ACTION ITEM:
Transcribe the whole listing exactly; the images stay out.

SOURCE DATA:

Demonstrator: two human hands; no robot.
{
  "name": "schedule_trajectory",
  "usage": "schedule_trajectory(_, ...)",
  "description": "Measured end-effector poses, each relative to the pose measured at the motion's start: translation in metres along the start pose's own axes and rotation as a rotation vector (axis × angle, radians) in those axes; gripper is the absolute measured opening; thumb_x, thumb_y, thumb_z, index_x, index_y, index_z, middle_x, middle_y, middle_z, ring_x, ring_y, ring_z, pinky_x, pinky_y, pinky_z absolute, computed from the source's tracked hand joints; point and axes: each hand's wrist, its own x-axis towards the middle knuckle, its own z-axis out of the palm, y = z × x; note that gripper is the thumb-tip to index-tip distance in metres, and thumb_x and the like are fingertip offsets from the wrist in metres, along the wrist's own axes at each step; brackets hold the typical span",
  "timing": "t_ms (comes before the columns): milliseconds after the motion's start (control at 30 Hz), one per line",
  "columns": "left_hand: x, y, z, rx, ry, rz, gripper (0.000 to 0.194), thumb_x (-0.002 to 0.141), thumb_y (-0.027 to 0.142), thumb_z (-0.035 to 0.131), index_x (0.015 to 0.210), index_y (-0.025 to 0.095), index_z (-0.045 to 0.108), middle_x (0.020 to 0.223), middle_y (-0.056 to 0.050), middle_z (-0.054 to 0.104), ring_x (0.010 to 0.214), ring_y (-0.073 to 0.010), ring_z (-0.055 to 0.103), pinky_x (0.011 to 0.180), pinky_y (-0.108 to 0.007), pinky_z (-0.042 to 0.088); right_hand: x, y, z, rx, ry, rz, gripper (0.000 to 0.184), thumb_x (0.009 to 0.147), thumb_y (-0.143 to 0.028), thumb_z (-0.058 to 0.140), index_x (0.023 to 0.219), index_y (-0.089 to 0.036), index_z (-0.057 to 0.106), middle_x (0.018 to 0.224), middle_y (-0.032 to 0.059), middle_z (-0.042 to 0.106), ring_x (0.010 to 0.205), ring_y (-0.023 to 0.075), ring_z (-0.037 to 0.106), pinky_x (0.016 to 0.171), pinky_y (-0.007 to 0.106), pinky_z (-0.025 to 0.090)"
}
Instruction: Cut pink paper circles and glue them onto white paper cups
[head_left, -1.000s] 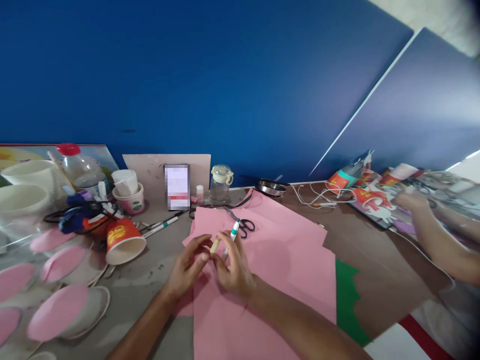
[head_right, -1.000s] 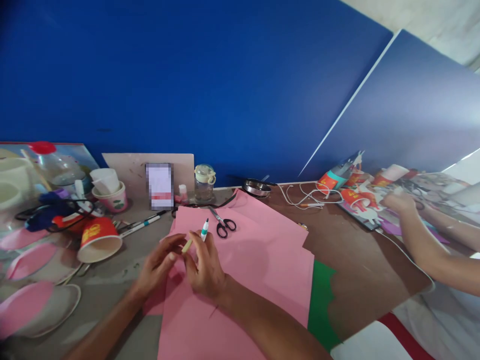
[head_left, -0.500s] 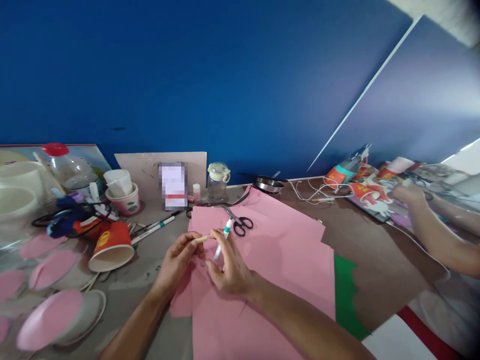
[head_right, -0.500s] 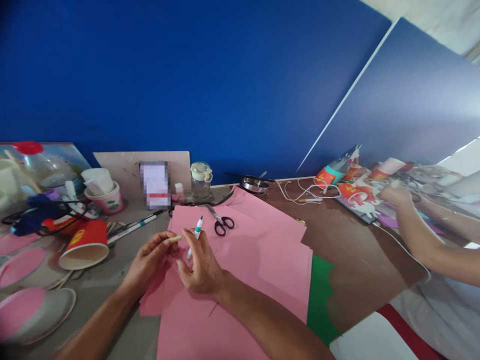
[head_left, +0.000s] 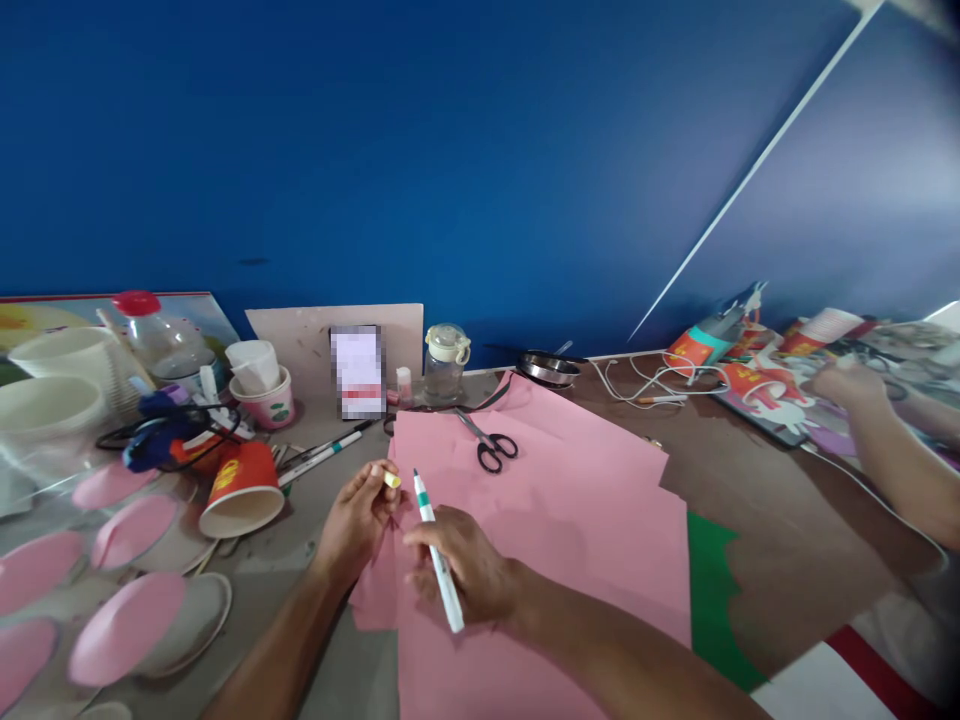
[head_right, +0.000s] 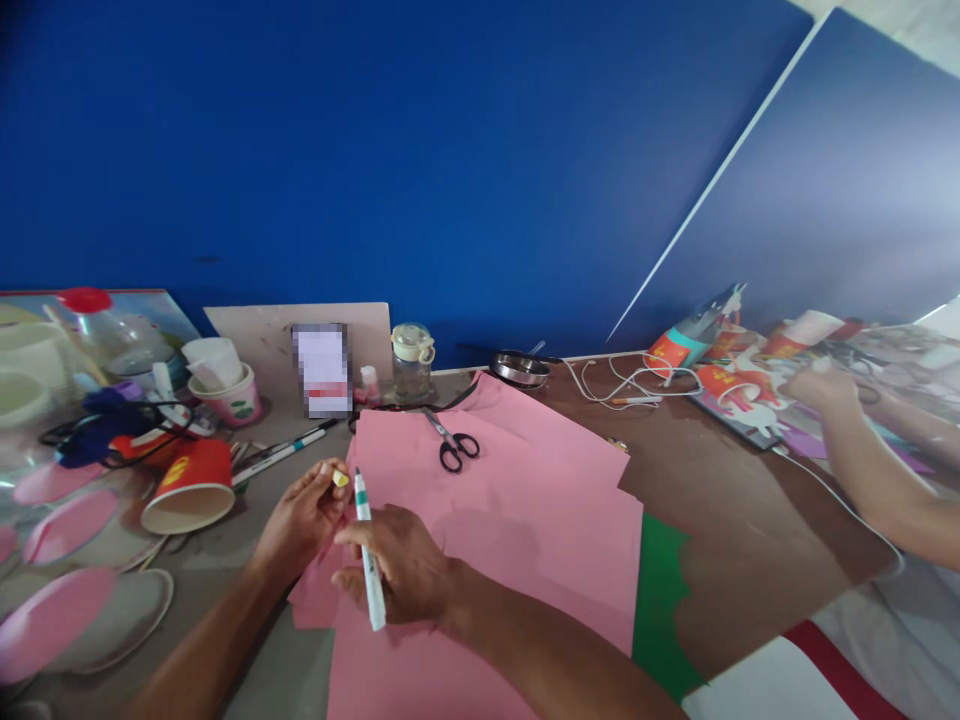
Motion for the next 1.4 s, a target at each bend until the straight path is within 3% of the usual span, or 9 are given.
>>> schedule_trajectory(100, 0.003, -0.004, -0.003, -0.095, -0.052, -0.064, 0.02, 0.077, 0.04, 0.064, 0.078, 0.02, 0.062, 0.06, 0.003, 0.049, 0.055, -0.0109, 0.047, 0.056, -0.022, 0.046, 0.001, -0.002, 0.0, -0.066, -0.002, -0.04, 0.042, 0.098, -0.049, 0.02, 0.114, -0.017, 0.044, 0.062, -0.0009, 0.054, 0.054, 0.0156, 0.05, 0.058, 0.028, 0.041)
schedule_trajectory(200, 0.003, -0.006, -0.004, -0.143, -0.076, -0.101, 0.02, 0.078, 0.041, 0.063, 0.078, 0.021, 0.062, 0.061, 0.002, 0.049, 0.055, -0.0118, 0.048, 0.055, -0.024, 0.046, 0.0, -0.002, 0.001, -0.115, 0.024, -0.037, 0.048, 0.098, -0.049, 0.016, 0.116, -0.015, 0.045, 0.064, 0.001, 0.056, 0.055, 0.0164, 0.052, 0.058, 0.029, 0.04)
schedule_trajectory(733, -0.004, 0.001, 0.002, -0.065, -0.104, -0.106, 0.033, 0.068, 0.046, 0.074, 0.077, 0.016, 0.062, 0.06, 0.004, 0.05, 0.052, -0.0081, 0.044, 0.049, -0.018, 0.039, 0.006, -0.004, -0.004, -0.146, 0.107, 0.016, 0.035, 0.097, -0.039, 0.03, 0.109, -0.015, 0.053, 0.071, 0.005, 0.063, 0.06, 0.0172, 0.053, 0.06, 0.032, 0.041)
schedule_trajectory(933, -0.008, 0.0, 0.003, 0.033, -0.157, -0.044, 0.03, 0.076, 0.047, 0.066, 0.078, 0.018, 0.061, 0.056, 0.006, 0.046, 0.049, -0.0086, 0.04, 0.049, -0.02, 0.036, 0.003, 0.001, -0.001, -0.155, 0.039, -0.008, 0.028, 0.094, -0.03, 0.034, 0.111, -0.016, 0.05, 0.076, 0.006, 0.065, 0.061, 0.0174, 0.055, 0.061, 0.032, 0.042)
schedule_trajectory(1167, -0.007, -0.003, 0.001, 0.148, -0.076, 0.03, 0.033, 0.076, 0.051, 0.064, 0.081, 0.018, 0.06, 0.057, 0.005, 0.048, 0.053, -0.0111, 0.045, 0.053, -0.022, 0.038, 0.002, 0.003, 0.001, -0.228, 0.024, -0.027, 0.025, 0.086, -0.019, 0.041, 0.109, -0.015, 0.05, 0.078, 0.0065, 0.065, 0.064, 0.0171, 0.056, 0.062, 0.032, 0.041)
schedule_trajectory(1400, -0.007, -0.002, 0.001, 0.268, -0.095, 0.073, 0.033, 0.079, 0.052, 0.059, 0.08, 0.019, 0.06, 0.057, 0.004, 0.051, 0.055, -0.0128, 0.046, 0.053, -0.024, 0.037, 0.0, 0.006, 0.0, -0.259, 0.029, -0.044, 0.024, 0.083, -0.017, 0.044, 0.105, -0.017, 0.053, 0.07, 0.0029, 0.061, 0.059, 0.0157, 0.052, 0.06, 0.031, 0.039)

SOLUTION FOR THIS TASK:
Demonstrator: two human hands; no robot.
{
  "name": "schedule_trajectory",
  "usage": "schedule_trajectory(_, ...)",
  "description": "Measured end-effector poses, each relative to the pose measured at the motion's start: translation in metres along the start pose's own axes and rotation as a rotation vector (axis × angle, radians) in those axes; gripper is the absolute measured opening; thumb_x, thumb_y, thumb_z, index_x, index_y, index_z, middle_x, middle_y, middle_z, ring_x, ring_y, ring_z, pinky_x, pinky_y, pinky_z absolute, computed from the source's tracked hand joints; point and axes: each hand's wrist, its own x-axis towards the middle knuckle, its own z-axis out of the palm, y = z × x; note that gripper is the thumb-tip to index-tip distance in metres, and thumb_x and the like are fingertip offsets from the wrist in metres, along the wrist's own axes at each step; brackets hold the typical span",
  "timing": "t_ms (comes before the columns): milliseconds after the motion's start (control at 30 Hz), one per line",
  "columns": "left_hand: x, y, z, rx, ry, rz, gripper (0.000 to 0.194), thumb_x (-0.002 to 0.141), thumb_y (-0.027 to 0.142), thumb_z (-0.035 to 0.131), index_x (0.015 to 0.210), index_y (-0.025 to 0.095), index_z (-0.045 to 0.108), middle_x (0.020 to 0.223), middle_y (-0.056 to 0.050), middle_z (-0.054 to 0.104), ring_x (0.010 to 0.214), ring_y (-0.073 to 0.010), ring_z (-0.055 to 0.103), pinky_x (0.011 to 0.180), pinky_y (-0.108 to 0.007), pinky_z (-0.042 to 0.088); right_hand: x, y, z, rx, ry, rz, gripper (0.000 to 0.184), thumb_x (0.009 to 0.147), thumb_y (-0.143 to 0.028), thumb_z (-0.058 to 0.140), index_x (0.023 to 0.219), index_y (-0.089 to 0.036), index_z (-0.057 to 0.106), middle_x (0.018 to 0.224), middle_y (-0.032 to 0.059), middle_z (-0.042 to 0.106), ring_x (0.010 to 0.205), ring_y (-0.023 to 0.075), ring_z (-0.037 to 0.106), pinky_x (0.016 to 0.171), pinky_y (-0.007 to 0.106), pinky_z (-0.025 to 0.090)"
}
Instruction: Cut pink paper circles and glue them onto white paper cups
[head_left, -1.000s] 
[head_right, -1.000s] 
[head_left, -0.500s] 
[head_right, -0.500s] 
[head_left, +0.000s] 
[head_right, +0.000s] 
Motion for the next 1.4 s, a target at each bend until the straight path is within 3% of the usual span, or 9 are given.
>>> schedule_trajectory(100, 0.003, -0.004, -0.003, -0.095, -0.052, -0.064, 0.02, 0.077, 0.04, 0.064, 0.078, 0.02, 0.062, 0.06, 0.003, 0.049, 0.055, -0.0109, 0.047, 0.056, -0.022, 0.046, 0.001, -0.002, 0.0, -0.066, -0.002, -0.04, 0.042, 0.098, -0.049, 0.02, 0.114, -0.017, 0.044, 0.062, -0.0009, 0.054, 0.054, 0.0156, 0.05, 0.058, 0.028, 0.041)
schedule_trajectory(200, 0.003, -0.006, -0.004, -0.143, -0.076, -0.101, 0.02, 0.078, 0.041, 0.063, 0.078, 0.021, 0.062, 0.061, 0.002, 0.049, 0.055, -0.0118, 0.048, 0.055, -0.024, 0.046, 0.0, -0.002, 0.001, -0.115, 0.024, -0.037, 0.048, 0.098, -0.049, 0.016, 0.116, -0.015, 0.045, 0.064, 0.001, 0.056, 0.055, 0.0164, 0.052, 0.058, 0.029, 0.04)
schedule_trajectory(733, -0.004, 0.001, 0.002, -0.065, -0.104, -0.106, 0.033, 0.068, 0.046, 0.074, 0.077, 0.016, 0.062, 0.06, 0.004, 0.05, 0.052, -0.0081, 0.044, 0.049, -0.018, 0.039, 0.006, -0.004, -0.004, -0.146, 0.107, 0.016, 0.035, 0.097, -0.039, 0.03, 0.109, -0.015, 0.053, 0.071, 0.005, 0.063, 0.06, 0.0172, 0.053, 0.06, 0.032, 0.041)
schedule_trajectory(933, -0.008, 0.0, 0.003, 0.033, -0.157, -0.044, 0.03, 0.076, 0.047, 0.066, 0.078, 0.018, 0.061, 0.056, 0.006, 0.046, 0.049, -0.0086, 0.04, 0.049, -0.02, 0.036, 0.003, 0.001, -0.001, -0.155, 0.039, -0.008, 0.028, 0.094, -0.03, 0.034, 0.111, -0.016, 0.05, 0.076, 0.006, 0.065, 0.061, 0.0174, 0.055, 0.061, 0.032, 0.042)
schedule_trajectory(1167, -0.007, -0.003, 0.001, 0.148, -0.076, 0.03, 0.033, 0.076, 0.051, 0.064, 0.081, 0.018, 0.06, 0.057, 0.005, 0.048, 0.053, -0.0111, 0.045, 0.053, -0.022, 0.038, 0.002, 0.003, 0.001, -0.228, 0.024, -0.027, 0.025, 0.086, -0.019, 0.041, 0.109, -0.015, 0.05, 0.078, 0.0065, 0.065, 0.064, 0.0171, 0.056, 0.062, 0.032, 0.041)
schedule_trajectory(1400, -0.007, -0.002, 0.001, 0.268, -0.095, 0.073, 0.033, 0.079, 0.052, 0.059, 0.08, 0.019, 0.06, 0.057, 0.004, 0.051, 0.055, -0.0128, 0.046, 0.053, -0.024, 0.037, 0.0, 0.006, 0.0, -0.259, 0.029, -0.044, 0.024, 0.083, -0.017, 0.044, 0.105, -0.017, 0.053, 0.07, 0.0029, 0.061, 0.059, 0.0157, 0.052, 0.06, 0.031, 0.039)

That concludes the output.